‘April is the cruelest month’ is the first line of T S Eliot’s 1922 poem The Waste Land – his searing indictment of the global desolation that followed the end of World War I.
April 2017 shows every sign of following in its path.
On Easter Sunday, Turkey voted by a narrow majority (51%) to hand draconian powers to Prime Minister Recep Tayyip Erdoğan. In effect, Erdogan had created himself a dictator, a contemporary Sultan, with sweeping powers to appoint judges, dissolve parliament, declare a state of emergency and make laws by decree.
World leaders were swift to support Erdogan. Trump called him on Easter Monday to offer his fawning congratulations. Not to be outdone, so did Russian President Vladimir Putin.
Erdogan would be foolish to allow his vanity to obscure his view of reality. When Putin and Trump were slapping his back in international solidarity, it was no more and no less than a diplomatic booty call framing Erdogan’s place in the new world order.
At the end of March, Putin had already met French far-right presidential candidate Marine Le Pen when she came to pay tribute to him at the Kremlin, when she vowed to press for the abolition of EU sanctions against Russia.
Until recently, Le Pen had been working to give her party a veneer of respectability, based on the assumption that she would win the first round of the election easily and would need to attract more moderate voters to secure a majority in the second round on May 7. But the latest polls suggest that she can no longer be certain of a place in the second round of voting on 7 May. As she lurches further to the right in a vain attempt to bolster her flagging support, she has pledged a drastic crackdown on immigration, and said she would suspend all visas for non-Europeans seeking to join family members in France. She has also, of course, promised to follow Theresa May’s example and hold a referendum on France’s membership in the EU within six months of her election.
Be Careful What You Wish For
Le Pen needs to be careful what she wishes for. Or, like Theresa May, she may find she doesn’t like what she gets.
It may seem perverse to compare Theresa May, the Church of England vicar’s daughter, with a man like Erdogan, who has political ideals rooted in historic and conservative Islam, but Theresa May has form.
In her Easter message to the people of the UK, she conflated her Christian beliefs with the political challenges facing the country. As Alastair Campbell, Tony Blair’s former spin doctor, put it, ‘She does not exactly say if God had a vote he would have voted Leave, but she gets closer to it than she should.
And on Easter Tuesday, she tore up her promise not to hold an election before 2020. In an address to the nation, live on the steps of Downing Street, she urged voters to hand her a Brexit mandate before formal talks with Brussels began. “The country is coming together but Westminster is not,’ she declared. That is wrong. The Brexit mandate is only 52%, just 1% more than Erdogan’s victory in the Turkish referendum. But a lie dressed up is still a lie.

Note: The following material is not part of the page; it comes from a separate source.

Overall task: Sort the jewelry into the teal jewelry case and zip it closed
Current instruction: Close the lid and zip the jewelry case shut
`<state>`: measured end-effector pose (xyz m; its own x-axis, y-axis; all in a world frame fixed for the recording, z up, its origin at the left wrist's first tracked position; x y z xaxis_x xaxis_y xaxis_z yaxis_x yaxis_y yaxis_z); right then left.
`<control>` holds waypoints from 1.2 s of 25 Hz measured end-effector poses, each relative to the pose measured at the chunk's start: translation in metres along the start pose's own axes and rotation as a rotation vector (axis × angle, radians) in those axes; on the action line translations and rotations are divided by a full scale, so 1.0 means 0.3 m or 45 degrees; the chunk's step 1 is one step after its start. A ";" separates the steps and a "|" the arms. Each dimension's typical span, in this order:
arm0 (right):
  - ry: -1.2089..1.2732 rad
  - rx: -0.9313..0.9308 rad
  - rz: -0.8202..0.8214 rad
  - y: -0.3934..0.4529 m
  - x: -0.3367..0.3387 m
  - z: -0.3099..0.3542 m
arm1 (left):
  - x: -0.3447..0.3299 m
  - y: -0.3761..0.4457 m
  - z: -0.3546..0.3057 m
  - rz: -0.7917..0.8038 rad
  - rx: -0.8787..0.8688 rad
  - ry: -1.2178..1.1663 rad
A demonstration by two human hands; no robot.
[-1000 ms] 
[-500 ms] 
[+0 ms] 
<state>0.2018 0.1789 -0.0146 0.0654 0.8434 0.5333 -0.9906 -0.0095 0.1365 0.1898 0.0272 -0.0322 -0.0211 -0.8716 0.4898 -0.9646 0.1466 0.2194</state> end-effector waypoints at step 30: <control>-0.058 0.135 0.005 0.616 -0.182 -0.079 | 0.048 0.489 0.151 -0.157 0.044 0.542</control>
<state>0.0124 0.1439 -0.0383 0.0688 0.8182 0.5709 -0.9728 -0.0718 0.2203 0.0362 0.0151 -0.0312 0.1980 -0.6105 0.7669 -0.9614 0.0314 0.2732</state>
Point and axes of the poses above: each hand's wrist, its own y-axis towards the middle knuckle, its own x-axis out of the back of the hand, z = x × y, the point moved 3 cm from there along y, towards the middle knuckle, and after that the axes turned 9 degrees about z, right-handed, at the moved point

The UK, like France, like America, is divided. May could have tempered her words by showing some commitment to reflect the views of the 48% Remain position. Instead she has made a Scottish referendum almost inevitable, and a border poll in Northern Ireland infinitely more likely. Like Erdogan, May has rebooted UK parliamentary democracy as she fights for a place at Trump’s side.
We Are All European Now
Here’s the thing.
If the Front National’s Marine Le Pen wins the French presidential election on 7 May, the five permanent members of the UN Security Council would be led by Trump, Le Pen, Russia’s Vladimir Putin, China’s Xi Jinping and Britain’s Theresa May.
This is where the vision of the 49th President of the United States is blindly leading us. This is what the Brexit vote in last year’s referendum has abandoned us to. This is where Le Pen, unchecked, will take France if she wins on 7 May.
This is the future Theresa May will welcome us into after 8 June.
Trump, Putin, May, Le Pen: they compete like the Four Horsemen of the Apocalypse, blindly embracing Conquest, War, Famine, and Death.
But it doesn’t have to be like that.
The day after 9/11, the French newspaper Le Monde published a front-page editorial “Nous Somme Tous Américains” (“We Are All Americans”). The message was as moving as it was clear.
It was later echoed by words of international solidarity – Je Suis Charlie (I Am Charlie) after the two Kouachi brothers burst into the offices of the French satirical weekly newspaper Charlie Hebdo in January 2015 and murdered 12 people in the name of al Qaeda in the Yemen.
It is time those words were echoed now. Nous sommes tous Européens – we are all European now. Let us as Europeans affirm that on 31 April, on 7 May and on 8 June.
Should we fail to meet that challenge, history will judge us harshly on our silence.